• **EXERCISE INSTRUCTIONS**
Print the listing exactly as it stands. Skip every picture.

*** Opening of DATA SECTION ***

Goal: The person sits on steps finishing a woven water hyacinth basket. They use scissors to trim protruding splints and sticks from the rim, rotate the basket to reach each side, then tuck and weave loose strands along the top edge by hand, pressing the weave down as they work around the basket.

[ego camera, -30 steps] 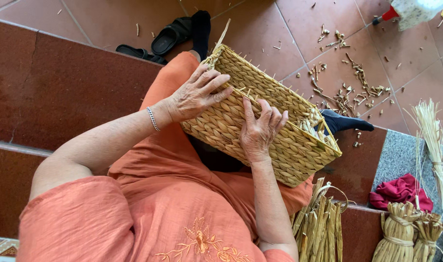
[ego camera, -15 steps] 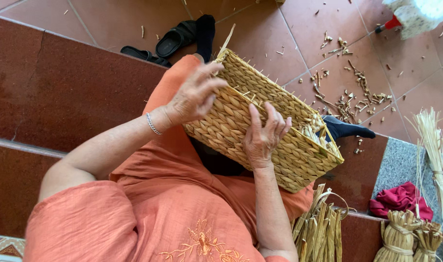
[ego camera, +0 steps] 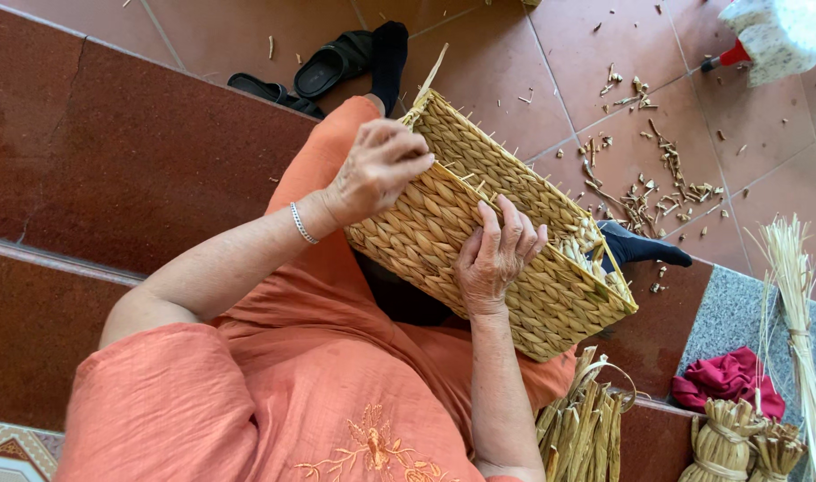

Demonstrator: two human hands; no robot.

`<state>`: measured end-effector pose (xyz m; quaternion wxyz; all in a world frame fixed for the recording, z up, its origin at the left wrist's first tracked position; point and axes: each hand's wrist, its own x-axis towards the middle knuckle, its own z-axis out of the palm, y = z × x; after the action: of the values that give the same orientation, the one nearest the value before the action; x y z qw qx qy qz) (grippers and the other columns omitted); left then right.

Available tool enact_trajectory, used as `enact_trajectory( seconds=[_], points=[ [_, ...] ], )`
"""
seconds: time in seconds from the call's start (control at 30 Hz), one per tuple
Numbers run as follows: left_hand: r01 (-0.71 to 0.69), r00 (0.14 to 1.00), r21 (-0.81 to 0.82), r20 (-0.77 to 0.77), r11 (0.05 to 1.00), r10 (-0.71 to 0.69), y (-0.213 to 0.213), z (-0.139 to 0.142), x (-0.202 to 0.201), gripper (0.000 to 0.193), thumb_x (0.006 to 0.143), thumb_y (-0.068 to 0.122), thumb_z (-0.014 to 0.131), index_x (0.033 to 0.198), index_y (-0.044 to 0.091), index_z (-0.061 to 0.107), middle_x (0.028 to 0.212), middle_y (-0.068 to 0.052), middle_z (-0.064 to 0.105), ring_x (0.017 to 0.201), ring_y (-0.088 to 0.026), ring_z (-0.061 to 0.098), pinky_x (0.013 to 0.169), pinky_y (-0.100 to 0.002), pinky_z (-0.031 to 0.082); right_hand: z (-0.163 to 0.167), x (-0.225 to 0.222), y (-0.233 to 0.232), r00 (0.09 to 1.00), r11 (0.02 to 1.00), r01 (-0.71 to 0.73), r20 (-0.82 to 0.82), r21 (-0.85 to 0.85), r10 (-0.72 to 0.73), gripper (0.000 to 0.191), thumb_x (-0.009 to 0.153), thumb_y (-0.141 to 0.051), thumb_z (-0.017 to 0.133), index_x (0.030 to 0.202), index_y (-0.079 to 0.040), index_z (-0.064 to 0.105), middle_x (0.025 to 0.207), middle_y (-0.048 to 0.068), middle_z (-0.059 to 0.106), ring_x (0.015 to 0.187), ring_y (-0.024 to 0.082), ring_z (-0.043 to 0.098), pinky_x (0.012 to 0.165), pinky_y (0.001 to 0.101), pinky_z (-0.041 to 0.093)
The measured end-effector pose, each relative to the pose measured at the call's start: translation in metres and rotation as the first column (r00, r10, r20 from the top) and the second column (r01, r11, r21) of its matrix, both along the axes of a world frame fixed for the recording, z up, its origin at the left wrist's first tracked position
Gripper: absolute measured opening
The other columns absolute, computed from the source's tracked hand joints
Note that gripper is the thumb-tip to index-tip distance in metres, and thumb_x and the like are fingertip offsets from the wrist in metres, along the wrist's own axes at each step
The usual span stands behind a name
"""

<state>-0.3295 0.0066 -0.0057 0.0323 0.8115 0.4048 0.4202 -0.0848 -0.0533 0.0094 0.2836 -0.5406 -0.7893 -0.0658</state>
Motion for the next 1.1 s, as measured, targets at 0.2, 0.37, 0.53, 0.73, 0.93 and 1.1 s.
enact_trajectory(
  seconds=[0.2, 0.37, 0.53, 0.73, 0.93, 1.1],
  points=[
    [0.07, 0.943, 0.038, -0.329, 0.997, -0.053, -0.014, 0.0, -0.017, 0.05, 0.089, 0.013, 0.063, 0.137, 0.002, 0.061, 0.142, -0.012, 0.05, 0.131, -0.027, 0.049, 0.108, -0.046, 0.04, -0.003, 0.0, -0.001, 1.0, 1.0, 0.005, 0.018, 0.003, -0.005, 0.04, 0.094, 0.002, 0.062, 0.131, -0.012, 0.061, 0.141, 0.008, 0.057, 0.129, 0.031, 0.051, 0.121, 0.0613, 0.025],
    [0.008, 0.863, 0.078, -0.504, 0.997, 0.032, -0.015, -0.006, -0.01, 0.051, 0.096, 0.012, 0.062, 0.145, -0.001, 0.058, 0.145, -0.016, 0.047, 0.133, -0.028, 0.044, 0.11, -0.044, 0.037, -0.002, 0.001, -0.001, 1.0, 1.0, 0.008, 0.026, 0.001, -0.008, 0.04, 0.094, 0.002, 0.062, 0.132, -0.012, 0.061, 0.141, 0.008, 0.057, 0.128, 0.031, 0.051, 0.12, 0.0599, 0.026],
    [-0.128, 0.878, -0.008, -0.466, 0.992, 0.11, -0.029, -0.006, 0.009, 0.057, 0.09, 0.011, 0.062, 0.143, -0.007, 0.054, 0.149, -0.019, 0.043, 0.138, -0.031, 0.04, 0.115, -0.046, 0.036, 0.002, 0.001, -0.001, 1.0, 1.0, -0.001, -0.011, 0.007, 0.001, 0.04, 0.093, 0.001, 0.062, 0.131, -0.012, 0.061, 0.141, 0.007, 0.056, 0.127, 0.031, 0.052, 0.118, 0.0574, 0.03],
    [-0.107, 0.921, -0.025, -0.379, 0.994, 0.089, -0.042, 0.005, -0.003, 0.06, 0.087, 0.01, 0.064, 0.144, -0.005, 0.052, 0.154, -0.018, 0.042, 0.142, -0.031, 0.041, 0.119, -0.047, 0.035, 0.005, 0.001, -0.001, 1.0, 1.0, -0.02, -0.024, 0.018, 0.02, 0.045, 0.091, 0.0, 0.065, 0.134, -0.011, 0.056, 0.142, 0.014, 0.055, 0.128, 0.032, 0.052, 0.115, 0.0575, 0.032],
    [-0.079, 0.992, -0.142, -0.109, 0.987, 0.064, -0.015, 0.01, -0.002, 0.037, 0.096, 0.016, 0.069, 0.13, 0.003, 0.06, 0.135, -0.014, 0.053, 0.125, -0.028, 0.05, 0.105, -0.042, 0.038, 0.013, 0.001, 0.002, 0.992, 0.999, -0.033, -0.123, -0.011, 0.032, 0.055, 0.09, -0.002, 0.068, 0.142, -0.005, 0.05, 0.149, 0.021, 0.048, 0.13, 0.036, 0.05, 0.112, 0.0528, 0.035],
    [0.014, 0.998, -0.243, -0.049, 0.97, -0.027, 0.018, 0.016, 0.005, 0.022, 0.093, 0.028, 0.076, 0.106, 0.011, 0.072, 0.107, -0.003, 0.068, 0.112, -0.024, 0.054, 0.101, -0.047, 0.029, 0.026, -0.001, 0.001, 0.994, 0.997, 0.023, -0.109, -0.069, -0.031, 0.067, 0.083, -0.003, 0.071, 0.146, 0.002, 0.046, 0.147, 0.023, 0.047, 0.129, 0.041, 0.049, 0.111, 0.0517, 0.039]
  ],
)
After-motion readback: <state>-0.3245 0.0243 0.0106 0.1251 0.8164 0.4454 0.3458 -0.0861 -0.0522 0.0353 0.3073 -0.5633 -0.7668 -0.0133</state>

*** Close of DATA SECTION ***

• **OUTPUT BELOW**
Goal: The person sits on steps finishing a woven water hyacinth basket. They use scissors to trim protruding splints and sticks from the rim, rotate the basket to reach each side, then tuck and weave loose strands along the top edge by hand, pressing the weave down as they work around the basket.

[ego camera, -30 steps] 
[ego camera, -15 steps] 
[ego camera, +0 steps] 

Demonstrator: two human hands; no robot.

`<state>`: measured end-effector pose (xyz m; quaternion wxyz; all in a world frame fixed for the recording, z up, its origin at the left wrist's first tracked position; point and axes: each hand's wrist, its own x-axis towards the middle knuckle, its own z-axis out of the palm, y = z × x; after the action: of the values that give the same orientation, the one nearest the value before the action; x y z qw qx qy qz) (grippers and the other columns omitted); left then right.

Available tool enact_trajectory, used as `enact_trajectory( seconds=[_], points=[ [_, ...] ], )`
"""
seconds: time in seconds from the call's start (control at 30 Hz), one per tuple
Numbers run as follows: left_hand: r01 (-0.71 to 0.69), r00 (0.14 to 1.00), r21 (-0.81 to 0.82), r20 (-0.77 to 0.77), r11 (0.05 to 1.00), r10 (-0.71 to 0.69), y (-0.213 to 0.213), z (-0.139 to 0.142), x (-0.202 to 0.201), gripper (0.000 to 0.193), thumb_x (0.006 to 0.143), thumb_y (-0.068 to 0.122), thumb_z (-0.014 to 0.131), index_x (0.033 to 0.198), index_y (-0.044 to 0.091), index_z (-0.061 to 0.107), middle_x (0.028 to 0.212), middle_y (-0.068 to 0.052), middle_z (-0.064 to 0.105), ring_x (0.017 to 0.201), ring_y (-0.088 to 0.026), ring_z (-0.061 to 0.098), pinky_x (0.013 to 0.169), pinky_y (-0.100 to 0.002), pinky_z (-0.031 to 0.082); right_hand: z (-0.163 to 0.167), x (-0.225 to 0.222), y (-0.233 to 0.232), r00 (0.09 to 1.00), r11 (0.02 to 1.00), r01 (-0.71 to 0.73), r20 (-0.82 to 0.82), r21 (-0.85 to 0.85), r10 (-0.72 to 0.73), gripper (0.000 to 0.191), thumb_x (-0.009 to 0.153), thumb_y (-0.141 to 0.051), thumb_z (-0.017 to 0.133), index_x (0.030 to 0.202), index_y (-0.079 to 0.040), index_z (-0.064 to 0.105), middle_x (0.025 to 0.207), middle_y (-0.048 to 0.068), middle_z (-0.059 to 0.106), ring_x (0.015 to 0.187), ring_y (-0.024 to 0.082), ring_z (-0.043 to 0.098), pinky_x (0.012 to 0.165), pinky_y (0.001 to 0.101), pinky_z (-0.041 to 0.093)
The measured end-effector pose, each relative to the pose measured at the call's start: translation in metres and rotation as the first column (r00, r10, r20 from the top) and the second column (r01, r11, r21) of its matrix, both along the axes of a world frame fixed for the recording, z up, its origin at the left wrist's first tracked position
Gripper: absolute measured opening
The other columns absolute, computed from the source's tracked hand joints
Note that gripper is the thumb-tip to index-tip distance in metres, and thumb_x and the like are fingertip offsets from the wrist in metres, along the wrist's own axes at each step
The usual span stands behind a name
"""

<state>-0.3295 0.0066 -0.0057 0.0323 0.8115 0.4048 0.4202 -0.0848 -0.0533 0.0094 0.2836 -0.5406 -0.7893 -0.0658</state>
Motion for the next 1.1 s, as measured, targets at 0.2, 0.37, 0.53, 0.73, 0.93 and 1.1 s.
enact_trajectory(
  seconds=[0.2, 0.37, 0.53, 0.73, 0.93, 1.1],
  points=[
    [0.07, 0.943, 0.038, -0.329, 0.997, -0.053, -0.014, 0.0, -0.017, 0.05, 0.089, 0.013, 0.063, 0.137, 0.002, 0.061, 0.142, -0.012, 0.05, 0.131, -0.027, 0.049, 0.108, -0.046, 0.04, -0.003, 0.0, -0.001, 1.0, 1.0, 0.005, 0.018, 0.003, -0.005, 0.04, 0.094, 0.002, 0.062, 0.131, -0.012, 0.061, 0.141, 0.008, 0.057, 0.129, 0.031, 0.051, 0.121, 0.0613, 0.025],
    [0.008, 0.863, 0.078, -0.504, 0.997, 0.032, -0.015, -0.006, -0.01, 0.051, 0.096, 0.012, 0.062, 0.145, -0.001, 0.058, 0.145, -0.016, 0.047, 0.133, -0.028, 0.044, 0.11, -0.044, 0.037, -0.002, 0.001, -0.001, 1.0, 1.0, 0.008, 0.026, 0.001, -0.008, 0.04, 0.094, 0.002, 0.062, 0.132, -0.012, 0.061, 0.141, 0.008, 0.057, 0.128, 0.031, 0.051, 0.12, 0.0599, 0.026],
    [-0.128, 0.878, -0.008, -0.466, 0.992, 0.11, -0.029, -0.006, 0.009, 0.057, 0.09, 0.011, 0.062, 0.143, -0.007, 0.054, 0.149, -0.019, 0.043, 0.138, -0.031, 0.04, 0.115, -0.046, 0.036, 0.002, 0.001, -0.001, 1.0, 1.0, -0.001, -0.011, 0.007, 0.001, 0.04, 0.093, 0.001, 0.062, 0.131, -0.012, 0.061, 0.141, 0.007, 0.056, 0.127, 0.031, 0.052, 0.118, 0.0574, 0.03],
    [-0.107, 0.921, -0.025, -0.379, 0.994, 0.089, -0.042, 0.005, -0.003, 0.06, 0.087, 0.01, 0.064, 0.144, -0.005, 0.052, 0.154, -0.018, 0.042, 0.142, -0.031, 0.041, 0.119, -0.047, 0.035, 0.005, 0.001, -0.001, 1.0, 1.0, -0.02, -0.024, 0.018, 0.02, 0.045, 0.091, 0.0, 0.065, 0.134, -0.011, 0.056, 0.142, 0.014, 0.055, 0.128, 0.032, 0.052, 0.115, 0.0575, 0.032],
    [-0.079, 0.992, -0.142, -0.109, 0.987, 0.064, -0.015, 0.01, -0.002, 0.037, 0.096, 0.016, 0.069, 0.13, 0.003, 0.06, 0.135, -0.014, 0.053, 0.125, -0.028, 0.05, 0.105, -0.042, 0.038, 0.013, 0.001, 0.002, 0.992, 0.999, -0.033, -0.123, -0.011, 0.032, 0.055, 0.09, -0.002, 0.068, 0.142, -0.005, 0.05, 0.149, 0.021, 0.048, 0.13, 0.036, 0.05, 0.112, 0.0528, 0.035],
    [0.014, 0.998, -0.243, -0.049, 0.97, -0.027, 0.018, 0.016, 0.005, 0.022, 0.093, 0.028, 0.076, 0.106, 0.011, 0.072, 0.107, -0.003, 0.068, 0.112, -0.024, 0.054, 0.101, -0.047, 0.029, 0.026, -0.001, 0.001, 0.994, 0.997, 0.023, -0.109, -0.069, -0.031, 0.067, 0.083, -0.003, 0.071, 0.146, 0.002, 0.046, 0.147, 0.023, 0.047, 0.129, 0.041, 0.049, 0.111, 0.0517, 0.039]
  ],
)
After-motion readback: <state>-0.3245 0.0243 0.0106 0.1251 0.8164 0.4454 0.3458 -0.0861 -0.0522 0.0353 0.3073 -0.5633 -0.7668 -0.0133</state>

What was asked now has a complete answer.